Prendersi carico dell’accompagnamento dei pazienti con scompenso cardiaco e dei caregiver quando si approssima la fase terminali viene esplicitato nelle linee guida delle società scientifiche. E i contenuti sono simili a quelli delle linee guida per la gestione dei pazienti oncologici e con insufficienza respiratoria (7). Tuttavia già i pochi numeri qui sopra riportati sugli hospice suggeriscono un gap fra linee-guida e la implementazione dei programmi di cure palliative per i pazienti con scompenso cardiaco. Secondo Romanò “il problema sembra essere più di tipo culturale, legato ad alcuni fattori, quali la convinzione che le cure palliative riguardino solo pazienti morenti o affetti da malattie maligne o i timori che attivarle corrisponda alla sospensione di ogni terapia attiva dello scompenso cardiaco”. Capita inoltre che il paziente scompensato non venga curato dai cardiologi e da ciò deriva una maggiore difficoltà nel fare una diagnosi a breve-medio termine, nel valutare se sono state prese in giusta considerazione tutte le opzione di cura e, non da ultima, la forte preoccupazione di avviare alle cure palliative il paziente “sbagliato” (8).

 “Colmare il gap culturale – continua Romanò – diventa quindi prioritario per poter fornire ai pazienti con scompenso  avanzato il migliore supporto terapeutico globale; a questo scopo sarebbe bene introdurre, in una specialità altamente tecnologica e interventistica come la cardiologia, anche concetti particolari, quali quelli del limite e della proporzionalità delle cure. E provare a modificare l’approccio attuale high tech- low touch in uno più personalizzato right tech-right touch (9)”.

 

Bibliografia

  1. Heidenreich PA, Albert NM, Allen LA, et al.; American Heart Association Advocacy Coordinating Committee; Council on Arteriosclerosis, Thrombosis and Vascular Biology; Council on Cardiovascular Radiology and Intervention; Council on Clinical Cardiology; Council on Epidemiology and Prevention; Stroke Council. Forecasting the impact of heart failure in the United States: a policy statement from the American Heart Association. Circ Heart Fail 2013; 6: 606-19.
  2. Portale Ministero della Salute. salute.gov.it
  3. Kolata G. For patients with heart failure, little guidance as death nears. New York Times, pubblicato l’8 novembre 2017.
  4. Romanò M. (a cura di). Scompenso cardiaco e cure palliative. Roma: Il Pensiero Scientifico Editore, 2018.
  5. Bekelman DB, Rumsfeld JS, Havranek EP, et al. Symptom burden, depression, and spiritual well-being: a comparison of heart failure and advanced cancer patients.
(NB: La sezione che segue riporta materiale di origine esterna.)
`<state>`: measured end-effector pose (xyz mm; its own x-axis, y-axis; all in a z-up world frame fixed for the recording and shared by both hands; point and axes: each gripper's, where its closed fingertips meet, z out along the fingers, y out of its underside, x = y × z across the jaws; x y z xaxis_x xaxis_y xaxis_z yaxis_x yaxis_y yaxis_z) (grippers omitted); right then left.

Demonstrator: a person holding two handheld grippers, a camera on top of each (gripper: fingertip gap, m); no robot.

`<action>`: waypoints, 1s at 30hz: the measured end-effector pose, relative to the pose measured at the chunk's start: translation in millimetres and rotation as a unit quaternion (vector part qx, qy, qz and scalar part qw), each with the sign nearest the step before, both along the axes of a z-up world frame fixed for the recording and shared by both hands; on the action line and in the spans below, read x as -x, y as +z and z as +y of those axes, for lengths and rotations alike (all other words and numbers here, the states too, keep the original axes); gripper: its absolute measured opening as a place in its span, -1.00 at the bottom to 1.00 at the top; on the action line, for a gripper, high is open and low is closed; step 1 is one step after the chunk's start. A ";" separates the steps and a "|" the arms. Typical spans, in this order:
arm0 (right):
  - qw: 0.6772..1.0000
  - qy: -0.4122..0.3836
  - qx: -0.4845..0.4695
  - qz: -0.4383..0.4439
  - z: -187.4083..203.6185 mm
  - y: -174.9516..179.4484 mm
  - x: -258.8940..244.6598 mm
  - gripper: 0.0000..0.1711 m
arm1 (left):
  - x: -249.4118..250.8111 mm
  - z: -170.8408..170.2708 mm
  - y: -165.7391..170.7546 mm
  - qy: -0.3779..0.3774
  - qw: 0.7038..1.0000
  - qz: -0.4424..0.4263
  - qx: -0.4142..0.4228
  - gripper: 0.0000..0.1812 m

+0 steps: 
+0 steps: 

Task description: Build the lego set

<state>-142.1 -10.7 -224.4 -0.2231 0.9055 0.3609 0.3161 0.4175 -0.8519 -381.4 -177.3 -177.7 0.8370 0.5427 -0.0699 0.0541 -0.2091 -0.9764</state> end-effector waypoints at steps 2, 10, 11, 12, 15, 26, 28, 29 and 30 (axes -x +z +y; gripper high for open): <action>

J Gen Intern Med 2009; 24: 592-8.
  6. Romanò M. Cure palliative e scompenso cardiaco: è ora di cominciare a parlarne? Recenti Prog Med 2018; 109: 216-9.
  7. Siouta N, van Beek K, Payne S, et al. Is the content of guidelines/pathways a barrier for the integration of palliative Care in Chronic Heart Failure (CHF) and chronic pulmonary obstructive disease (COPD)? A comparison with the case of cancer in Europe. BMC Palliative Care 2017; 16: 62.
  8. Howlett JG. Palliative care in heart failure: addressing the largest gap. Curr Opin Cardiol 2011; 26: 144.
  9. Giannini A. Riconoscere il limite. In: Romanò M (a cura di). Scompenso cardiaco e cure palliative. Roma: Il Pensiero Scientifico Editore, 2018.